La Neue Zürcher Zeitung se demande elle aussi comment il a été possible, pour Mladic, comme pour l’ex-président de la république serbe Radovan Karadzic, de rester cacher si longtemps.
Le quotidien zurichois répond que cette arrestation «est surtout le produit d’une politique pragmatique et des pressions extérieures», car «même pour la Serbie l’intégration européenne est plus importante que Mladic». Et pourtant, de rappeler que «Belgrade ne reconnaît toujours pas que le massacre de Srebrenica était un génocide».
Le Corriere del Ticino évoque, lui, «la colère des ultranationalistes serbes» pour qui «l’ex-commandant des forces serbes-bosniaques est un héros qui a défendu les intérêts de leur ethnie».
«Les familles des victimes de Srebrenica ne demandaient que justice, voilà qui est fait, poursuit le journal italophone. Mais pour les nouvelles générations qui grandissent dans les Balkans, il est temps de penser à la réconciliation.» Et de relever que, le 26 avril dernier, un groupe d’ONG a demandé aux parlements et gouvernements des pays d’ex-Yougoslavie d’instituer une «commission pour la vérité» sur la guerre balkanique. «Seule une vérité reconnue de tous, conclut le Corriere, pourra assurer la stabilité et la croissance de la région».
Une prise pour la justice
Le Temps, lui, préfère saluer «une prise pour la justice et pour l’histoire». L’interminable cavale de Mladic «ne faisait pas que priver d’innombrables victimes de réparation. Elle jetait une ombre défavorable sur tout le travail des juges de La Haye, déjà terni par leur incapacité à empêcher Slobodan Milosevic de transformer son propre jugement en pantalonnade avant de leur échapper par une mort plus ou moins volontaire».
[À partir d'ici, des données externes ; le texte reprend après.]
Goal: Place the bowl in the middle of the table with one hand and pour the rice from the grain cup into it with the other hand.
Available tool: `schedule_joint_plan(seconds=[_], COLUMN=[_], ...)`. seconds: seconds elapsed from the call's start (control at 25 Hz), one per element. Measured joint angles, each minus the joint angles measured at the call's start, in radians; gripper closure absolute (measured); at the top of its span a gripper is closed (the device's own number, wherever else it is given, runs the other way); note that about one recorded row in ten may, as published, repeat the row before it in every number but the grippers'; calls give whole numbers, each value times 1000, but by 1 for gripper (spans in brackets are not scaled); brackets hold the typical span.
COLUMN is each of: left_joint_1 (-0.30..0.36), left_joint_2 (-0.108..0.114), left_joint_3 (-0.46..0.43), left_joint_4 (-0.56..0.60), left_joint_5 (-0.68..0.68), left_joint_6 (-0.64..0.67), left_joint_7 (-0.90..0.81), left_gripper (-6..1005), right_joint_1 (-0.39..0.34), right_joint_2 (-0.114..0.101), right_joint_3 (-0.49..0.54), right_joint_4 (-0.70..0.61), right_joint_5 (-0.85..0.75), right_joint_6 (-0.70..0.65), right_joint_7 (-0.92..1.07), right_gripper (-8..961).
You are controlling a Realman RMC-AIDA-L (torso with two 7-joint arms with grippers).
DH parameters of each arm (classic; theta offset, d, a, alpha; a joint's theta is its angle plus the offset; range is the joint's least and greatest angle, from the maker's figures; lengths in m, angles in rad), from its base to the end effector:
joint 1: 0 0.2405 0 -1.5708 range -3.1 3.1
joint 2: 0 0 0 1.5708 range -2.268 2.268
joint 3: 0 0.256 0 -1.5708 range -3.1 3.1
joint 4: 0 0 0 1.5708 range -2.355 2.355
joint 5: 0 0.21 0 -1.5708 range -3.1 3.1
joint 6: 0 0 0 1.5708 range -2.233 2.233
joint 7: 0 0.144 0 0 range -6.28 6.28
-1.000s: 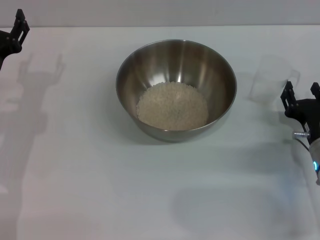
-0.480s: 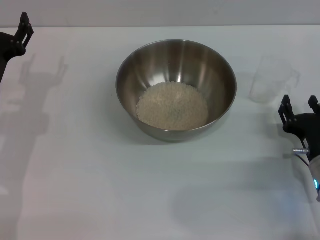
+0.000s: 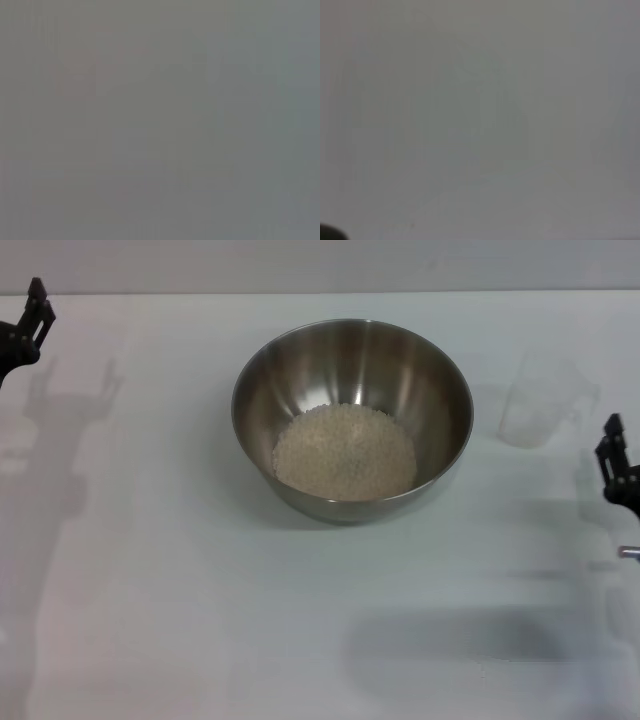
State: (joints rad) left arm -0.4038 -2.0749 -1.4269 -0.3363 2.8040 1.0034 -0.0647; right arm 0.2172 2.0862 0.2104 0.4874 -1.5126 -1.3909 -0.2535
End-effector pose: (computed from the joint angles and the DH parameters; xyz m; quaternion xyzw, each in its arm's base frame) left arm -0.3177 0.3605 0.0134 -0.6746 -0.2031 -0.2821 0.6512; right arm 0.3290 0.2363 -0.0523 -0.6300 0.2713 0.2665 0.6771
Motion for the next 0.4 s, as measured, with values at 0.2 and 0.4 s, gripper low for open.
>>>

Mais l’éditorialiste du quotidien romand s’interroge sur «le problème des rapports entre impératif de justice et raison politique», problème qui n’a pas été réglé par la création en 2002 d’une Cour pénale internationale. Il s’est même compliqué, comme le montre «la mise en œuvre de cette cour contre Kadhafi alors que Béchir el-Assad continue de massacrer les opposants syriens sans être inquiété.»
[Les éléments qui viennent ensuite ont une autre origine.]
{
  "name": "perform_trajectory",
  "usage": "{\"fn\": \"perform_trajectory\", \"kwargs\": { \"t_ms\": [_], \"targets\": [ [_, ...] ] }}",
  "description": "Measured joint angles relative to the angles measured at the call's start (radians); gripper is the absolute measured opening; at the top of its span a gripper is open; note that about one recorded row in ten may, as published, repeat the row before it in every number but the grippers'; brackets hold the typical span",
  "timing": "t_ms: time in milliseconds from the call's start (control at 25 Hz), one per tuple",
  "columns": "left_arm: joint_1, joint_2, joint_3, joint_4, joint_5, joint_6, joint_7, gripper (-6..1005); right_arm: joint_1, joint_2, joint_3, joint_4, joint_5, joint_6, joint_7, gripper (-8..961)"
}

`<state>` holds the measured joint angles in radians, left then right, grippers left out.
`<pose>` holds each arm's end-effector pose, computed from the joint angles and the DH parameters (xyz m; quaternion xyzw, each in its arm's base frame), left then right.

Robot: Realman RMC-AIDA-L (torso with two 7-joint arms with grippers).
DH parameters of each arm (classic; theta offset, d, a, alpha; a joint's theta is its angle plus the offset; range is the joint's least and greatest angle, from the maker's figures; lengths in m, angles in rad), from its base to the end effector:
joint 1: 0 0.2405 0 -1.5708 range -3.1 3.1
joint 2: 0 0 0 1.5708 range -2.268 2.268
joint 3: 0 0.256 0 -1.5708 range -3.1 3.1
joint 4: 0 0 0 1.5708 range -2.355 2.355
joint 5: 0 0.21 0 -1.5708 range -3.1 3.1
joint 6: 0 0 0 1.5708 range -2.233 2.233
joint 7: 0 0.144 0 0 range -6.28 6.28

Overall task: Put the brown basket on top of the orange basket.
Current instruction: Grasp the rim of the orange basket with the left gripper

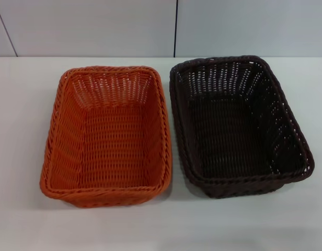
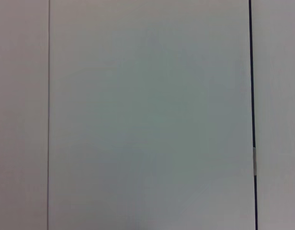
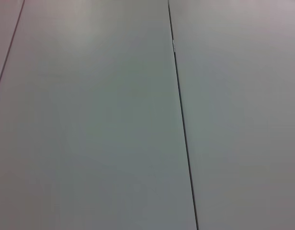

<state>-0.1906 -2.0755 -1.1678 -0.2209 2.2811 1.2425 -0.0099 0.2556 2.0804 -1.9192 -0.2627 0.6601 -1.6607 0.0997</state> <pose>-0.4043 0.2532 0.0393 -0.5408 -0.2783 -0.2319 0.7591 0.3195 0.2705 0.0614 -0.5292 0.0905 0.4278 0.7272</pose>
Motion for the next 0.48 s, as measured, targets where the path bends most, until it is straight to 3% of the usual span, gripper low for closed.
{"fn": "perform_trajectory", "kwargs": {
  "t_ms": [360, 440, 480],
  "targets": [
    [0.007, 0.000, 0.017, -0.012, 0.004, -0.005, -0.035, 818, -0.004, 0.001, 0.000, 0.001, -0.001, -0.016, 0.000, 742],
    [0.012, 0.013, 0.048, -0.040, 0.005, -0.035, -0.076, 818, -0.005, 0.001, 0.000, 0.001, -0.001, -0.017, 0.000, 742],
    [0.012, 0.033, 0.068, -0.080, 0.014, -0.087, -0.099, 817, -0.005, 0.001, -0.001, 0.001, -0.001, -0.020, 0.000, 742]
  ]
}}
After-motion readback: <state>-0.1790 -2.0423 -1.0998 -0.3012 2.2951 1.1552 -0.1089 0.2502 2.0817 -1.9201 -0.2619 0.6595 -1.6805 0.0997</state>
La voie européenne pas libre pour autant
De son côté, La Liberté relève également qu’en livrant Mladic, la Serbie «se profile» face à l’UE: «Pas d’arrestation, pas d’intégration».
Mais si le gouvernement Tadic a levé un des principaux obstacle sur la longue route de Bruxelles, «la voie européenne n’est pas dégagée pour autant. Le dossier serbe est loin d’être béton: il faut lutter contre la corruption et l’influence de réseaux criminels, garantir l’Etat de droit… Autre handicap, le refus de reconnaître l’indépendance du Kosovo, proclamée en 2008.»
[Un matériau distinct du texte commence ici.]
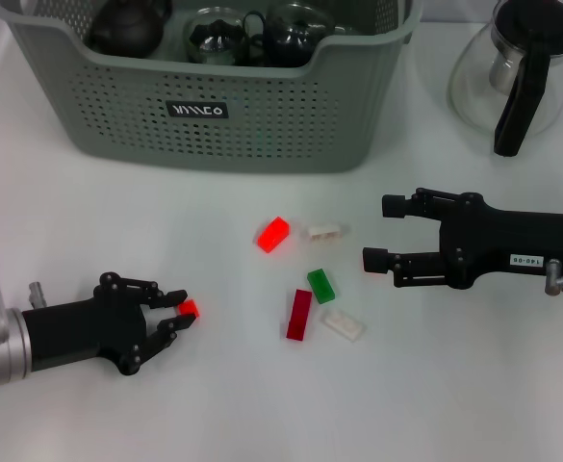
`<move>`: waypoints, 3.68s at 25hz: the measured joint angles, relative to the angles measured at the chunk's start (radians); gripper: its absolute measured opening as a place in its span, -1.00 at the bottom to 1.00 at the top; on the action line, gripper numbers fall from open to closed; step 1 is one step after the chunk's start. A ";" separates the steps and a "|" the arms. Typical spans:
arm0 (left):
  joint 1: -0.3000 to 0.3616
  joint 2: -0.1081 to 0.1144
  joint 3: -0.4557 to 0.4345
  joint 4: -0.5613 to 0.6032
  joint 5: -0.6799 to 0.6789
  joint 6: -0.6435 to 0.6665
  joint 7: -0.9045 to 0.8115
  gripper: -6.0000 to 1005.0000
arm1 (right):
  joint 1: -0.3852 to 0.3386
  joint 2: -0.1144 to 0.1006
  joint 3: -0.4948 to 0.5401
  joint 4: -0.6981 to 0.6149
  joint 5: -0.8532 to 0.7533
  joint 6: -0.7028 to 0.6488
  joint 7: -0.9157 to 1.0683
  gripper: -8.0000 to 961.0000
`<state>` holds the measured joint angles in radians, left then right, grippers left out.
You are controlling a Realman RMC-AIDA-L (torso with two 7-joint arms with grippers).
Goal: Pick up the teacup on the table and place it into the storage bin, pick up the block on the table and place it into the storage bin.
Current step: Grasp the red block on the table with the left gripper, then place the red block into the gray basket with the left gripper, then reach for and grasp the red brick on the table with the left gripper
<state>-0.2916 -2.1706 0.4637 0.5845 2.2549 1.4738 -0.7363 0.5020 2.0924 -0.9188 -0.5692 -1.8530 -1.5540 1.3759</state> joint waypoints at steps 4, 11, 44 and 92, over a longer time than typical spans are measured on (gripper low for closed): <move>0.000 0.000 -0.001 -0.002 0.000 -0.001 0.000 -0.53 | 0.001 0.000 0.000 0.000 0.000 0.000 0.000 0.97; -0.001 0.000 -0.002 -0.003 -0.001 -0.002 0.000 -0.57 | 0.001 0.000 0.000 0.000 0.000 0.000 0.000 0.97; -0.100 0.071 -0.335 0.077 -0.137 0.489 -0.430 -0.58 | 0.005 0.000 0.000 0.000 0.001 -0.006 0.000 0.97; -0.273 0.092 0.097 0.394 -0.508 0.035 -1.339 0.31 | 0.041 0.003 -0.003 0.000 0.006 -0.007 0.005 0.97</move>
<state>-0.5645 -2.0783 0.5602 0.9786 1.7473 1.5087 -2.0753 0.5431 2.0954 -0.9218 -0.5690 -1.8470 -1.5614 1.3810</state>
Mais, conclut le quotidien fribourgeois, il ne faut pas oublier qu’il faut une volonté politique de la part des Vingt-Sept. Le quotidien fribourgeois rappelle que l’UE a «connu un coup de fatigue après le dernier élargissement à des pays plus pauvres, la Bulgarie et la Roumanie en 2007»
«Après l’arrestation de Mladic, la Serbie va-t-elle entrer directement dans l’Union européenne?», se demande le Blick, qui ajoute aussitôt une de ces questions qui fait mal à la Suisse et dont il a le secret: «Quelles conséquences de la libre-circulation pour la Suisse?», sous-entendu: quand la Serbie sera membre de l’UE.
Le massacre de Srebrenica a lieu le 11 juillet 1995. Des soldats et des paramilitaires serbes y éliminent environ 8000 musulmans de sexe masculin.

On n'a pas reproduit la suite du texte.